> **WORK INSTRUCTIONS**:
Return every line from the listing where the word "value" occurs.

--------

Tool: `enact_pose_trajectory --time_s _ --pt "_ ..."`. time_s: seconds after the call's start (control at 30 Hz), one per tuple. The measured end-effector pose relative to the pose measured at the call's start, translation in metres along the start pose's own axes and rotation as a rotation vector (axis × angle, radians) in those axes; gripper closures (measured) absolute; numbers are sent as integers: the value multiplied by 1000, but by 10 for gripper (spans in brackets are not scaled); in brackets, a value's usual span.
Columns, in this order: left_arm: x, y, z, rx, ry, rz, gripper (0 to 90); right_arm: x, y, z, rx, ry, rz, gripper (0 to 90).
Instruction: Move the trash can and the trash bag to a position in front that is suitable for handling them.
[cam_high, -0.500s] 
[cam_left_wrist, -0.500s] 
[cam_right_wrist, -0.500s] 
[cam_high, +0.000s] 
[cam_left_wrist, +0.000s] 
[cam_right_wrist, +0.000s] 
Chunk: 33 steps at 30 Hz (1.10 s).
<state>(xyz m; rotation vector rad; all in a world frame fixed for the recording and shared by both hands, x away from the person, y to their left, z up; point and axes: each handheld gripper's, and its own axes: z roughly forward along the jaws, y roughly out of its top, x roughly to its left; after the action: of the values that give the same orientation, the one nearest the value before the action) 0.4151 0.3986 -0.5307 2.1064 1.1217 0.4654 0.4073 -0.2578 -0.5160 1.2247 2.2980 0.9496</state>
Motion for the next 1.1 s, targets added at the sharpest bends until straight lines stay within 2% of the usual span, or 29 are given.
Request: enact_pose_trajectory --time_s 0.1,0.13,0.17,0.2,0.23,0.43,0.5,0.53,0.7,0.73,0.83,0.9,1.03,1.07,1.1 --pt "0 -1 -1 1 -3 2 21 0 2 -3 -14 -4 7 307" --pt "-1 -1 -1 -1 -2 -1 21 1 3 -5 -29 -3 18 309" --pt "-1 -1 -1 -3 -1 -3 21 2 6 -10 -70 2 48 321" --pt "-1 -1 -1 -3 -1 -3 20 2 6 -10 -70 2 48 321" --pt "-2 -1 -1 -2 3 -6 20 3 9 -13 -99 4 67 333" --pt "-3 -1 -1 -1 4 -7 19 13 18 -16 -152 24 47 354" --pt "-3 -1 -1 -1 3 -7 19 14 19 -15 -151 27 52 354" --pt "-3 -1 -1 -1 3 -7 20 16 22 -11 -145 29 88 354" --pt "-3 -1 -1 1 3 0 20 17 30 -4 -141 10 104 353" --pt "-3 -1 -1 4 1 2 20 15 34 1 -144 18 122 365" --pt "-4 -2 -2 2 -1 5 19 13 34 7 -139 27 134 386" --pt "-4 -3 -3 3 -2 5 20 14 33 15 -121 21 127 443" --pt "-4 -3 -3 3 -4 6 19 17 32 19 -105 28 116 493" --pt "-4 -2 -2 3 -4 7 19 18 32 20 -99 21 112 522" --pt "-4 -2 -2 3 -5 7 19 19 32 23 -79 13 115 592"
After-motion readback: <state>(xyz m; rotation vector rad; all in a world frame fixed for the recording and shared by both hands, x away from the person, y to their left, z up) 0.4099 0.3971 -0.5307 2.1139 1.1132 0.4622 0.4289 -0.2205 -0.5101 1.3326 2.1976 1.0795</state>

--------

> **WRITTEN RESPONSE**:
Tool: `enact_pose_trajectory --time_s _ --pt "_ ..."`. time_s: seconds after the call's start (control at 30 Hz), one per tuple. The measured end-effector pose relative to the pose measured at the call's start, translation in metres along the start pose's own axes and rotation as a rotation vector (axis × angle, radians) in those axes; gripper closures (measured) absolute; numbers are sent as integers: the value multiplied by 1000, but by 10 for gripper (spans in brackets are not scaled); in brackets, a value's usual span.
<state>(xyz m; rotation vector rad; all in a world frame fixed for the recording and shared by both hands, x away from the person, y to their left, z up; point and axes: each handheld gripper's, and its own axes: z roughly forward along the jaws, y roughly out of its top, x roughly to its left; after the action: of the values that give the same orientation, the one nearest the value before the action) 0.4151 0.3986 -0.5307 2.1064 1.1217 0.4654 0.4073 -0.2578 -0.5160 1.2247 2.2980 0.9496</state>

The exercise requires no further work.